## Exercise details
Lines from the beginning of the data through the line containing "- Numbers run" are to be copied exactly, with no other line included.

## Data excerpt

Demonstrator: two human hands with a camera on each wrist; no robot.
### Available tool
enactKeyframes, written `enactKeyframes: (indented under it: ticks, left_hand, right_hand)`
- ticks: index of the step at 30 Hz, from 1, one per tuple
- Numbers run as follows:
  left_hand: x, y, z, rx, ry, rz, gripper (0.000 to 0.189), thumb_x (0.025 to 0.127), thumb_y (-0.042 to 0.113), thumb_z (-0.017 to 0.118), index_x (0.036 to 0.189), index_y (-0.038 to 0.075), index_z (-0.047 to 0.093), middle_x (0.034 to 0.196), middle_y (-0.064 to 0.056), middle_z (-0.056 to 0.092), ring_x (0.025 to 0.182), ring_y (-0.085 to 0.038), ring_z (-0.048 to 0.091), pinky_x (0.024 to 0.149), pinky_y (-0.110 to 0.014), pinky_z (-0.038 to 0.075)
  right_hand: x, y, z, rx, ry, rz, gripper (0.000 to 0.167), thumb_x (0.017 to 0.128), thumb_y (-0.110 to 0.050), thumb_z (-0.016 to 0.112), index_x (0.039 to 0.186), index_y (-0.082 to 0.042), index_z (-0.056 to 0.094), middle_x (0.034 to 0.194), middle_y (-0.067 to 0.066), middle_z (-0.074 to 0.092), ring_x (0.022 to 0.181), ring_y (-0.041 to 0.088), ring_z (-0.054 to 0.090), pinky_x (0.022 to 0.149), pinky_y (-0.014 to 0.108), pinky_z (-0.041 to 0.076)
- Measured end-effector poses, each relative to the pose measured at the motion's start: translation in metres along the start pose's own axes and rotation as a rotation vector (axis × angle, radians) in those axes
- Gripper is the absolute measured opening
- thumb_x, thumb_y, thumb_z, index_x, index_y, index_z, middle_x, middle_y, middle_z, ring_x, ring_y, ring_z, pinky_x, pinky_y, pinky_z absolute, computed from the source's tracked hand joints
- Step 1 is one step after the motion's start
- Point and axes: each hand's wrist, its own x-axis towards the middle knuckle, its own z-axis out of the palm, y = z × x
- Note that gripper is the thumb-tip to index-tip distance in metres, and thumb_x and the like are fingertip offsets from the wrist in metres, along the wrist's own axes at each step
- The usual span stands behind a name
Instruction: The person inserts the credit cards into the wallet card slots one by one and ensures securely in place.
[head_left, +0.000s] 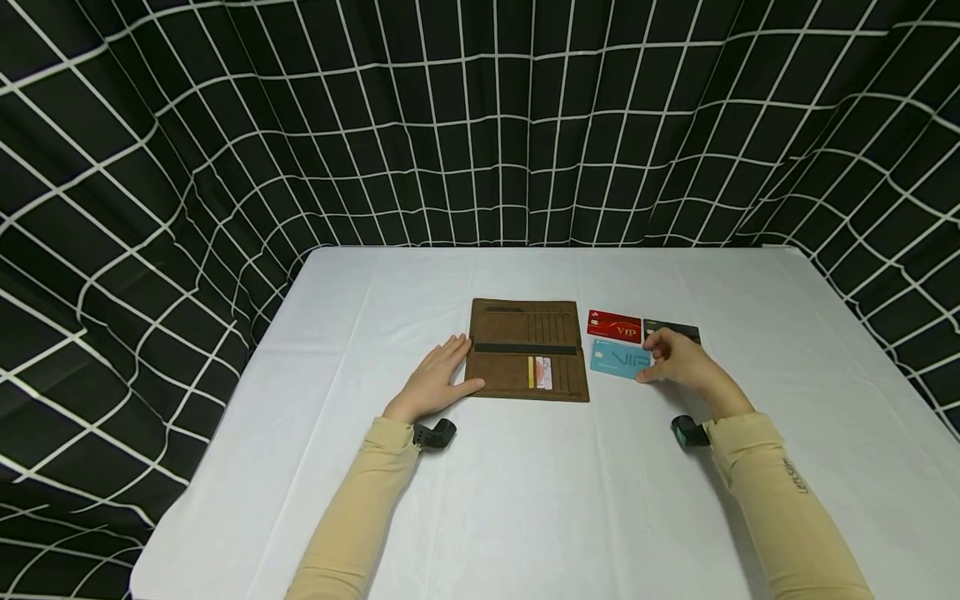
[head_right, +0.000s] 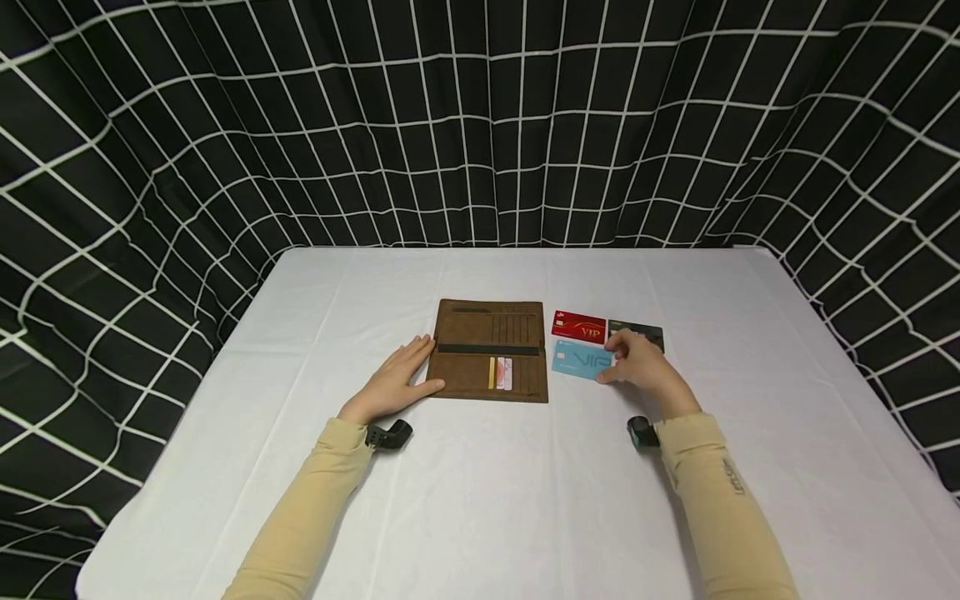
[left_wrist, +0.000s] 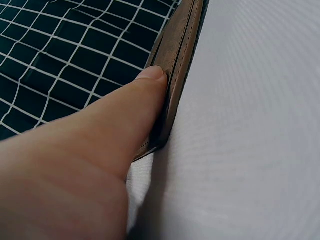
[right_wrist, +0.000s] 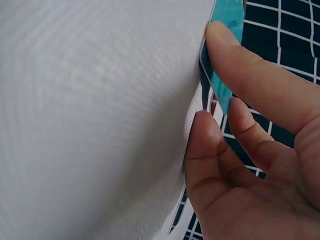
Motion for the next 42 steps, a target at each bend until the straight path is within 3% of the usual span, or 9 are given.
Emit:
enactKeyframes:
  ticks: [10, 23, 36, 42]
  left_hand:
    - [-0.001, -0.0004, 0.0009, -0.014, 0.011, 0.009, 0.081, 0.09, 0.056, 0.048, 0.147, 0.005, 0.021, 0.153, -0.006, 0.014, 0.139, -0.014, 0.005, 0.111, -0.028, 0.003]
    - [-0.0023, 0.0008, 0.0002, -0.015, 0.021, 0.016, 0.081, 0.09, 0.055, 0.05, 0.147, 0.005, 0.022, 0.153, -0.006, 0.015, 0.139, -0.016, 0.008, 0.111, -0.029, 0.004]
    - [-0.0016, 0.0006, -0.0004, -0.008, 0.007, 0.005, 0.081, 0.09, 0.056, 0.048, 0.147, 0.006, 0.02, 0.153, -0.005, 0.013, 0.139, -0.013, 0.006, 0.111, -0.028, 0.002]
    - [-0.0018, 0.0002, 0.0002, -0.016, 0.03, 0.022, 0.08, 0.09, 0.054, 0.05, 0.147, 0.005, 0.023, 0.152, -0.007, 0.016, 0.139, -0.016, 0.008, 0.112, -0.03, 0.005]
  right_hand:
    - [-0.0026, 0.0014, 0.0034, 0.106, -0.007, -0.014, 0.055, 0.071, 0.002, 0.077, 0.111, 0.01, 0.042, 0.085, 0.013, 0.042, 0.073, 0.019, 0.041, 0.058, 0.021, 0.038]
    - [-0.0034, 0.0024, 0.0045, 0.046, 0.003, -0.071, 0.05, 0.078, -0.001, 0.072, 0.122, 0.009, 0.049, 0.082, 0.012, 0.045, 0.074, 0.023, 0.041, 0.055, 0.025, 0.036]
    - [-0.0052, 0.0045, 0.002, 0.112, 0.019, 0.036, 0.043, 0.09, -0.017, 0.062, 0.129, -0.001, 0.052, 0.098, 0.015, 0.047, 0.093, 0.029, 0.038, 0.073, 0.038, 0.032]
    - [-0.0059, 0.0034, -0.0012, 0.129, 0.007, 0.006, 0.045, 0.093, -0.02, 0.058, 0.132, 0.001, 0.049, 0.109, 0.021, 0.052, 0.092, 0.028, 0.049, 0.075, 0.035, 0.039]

## Result below
Demonstrator: two human hands with a camera on each wrist; no robot.
### Available tool
enactKeyframes, written `enactKeyframes: (indented under it: ticks, left_hand, right_hand)`
- ticks: index of the step at 30 Hz, from 1, one per tuple
- Numbers run as follows:

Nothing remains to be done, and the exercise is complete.